Essa è auspicata dai consumatori, agevole per il governo (non comportando alcun costo, cosa niente affatto secondaria al momento) e non rischiosa per i lavoratori, dal momento che, checché se ne dica, a tutelare i diritti dei commessi sussiste una serie ampia e consolidata di leggi, sentenze, contratti collettivi tale da rendere impossibile per un titolare di un negozio far lavorare oltre gli orari consentiti i propri dipendenti (o non gli sarebbe comunque più semplice che farlo anche in un regime di orari vincolati).

Restano dunque arroccati sulla conservazione delle ore e dei giorni di chiusura prefissati quanti tra i piccoli commercianti sono già nel mercato e temono di veder spazzare via il loro negozio da una concorrenza più organizzata.

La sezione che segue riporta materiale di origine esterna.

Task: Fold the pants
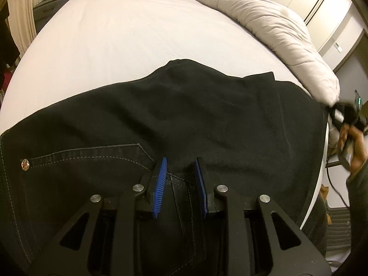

Verrebbe da ricordare loro che da tempo esistono rischi maggiori alla loro chiusura di quelli dati dalla liberalizzazione degli orari, come ad esempio il commercio elettronico. Consentire loro di scegliere quando aprire, e non se aprire di più (chi si trova in un quartiere di uffici potrebbe ad esempio modulare il proprio orario diversamente da chi si trova in un quartiere residenziale o in un centro storico) potrebbe al contrario significare, con un po’ di coraggio e fantasia, rilanciare il proprio esercizio commerciale e sfruttare l’occasione di venire maggiormente incontro al cliente.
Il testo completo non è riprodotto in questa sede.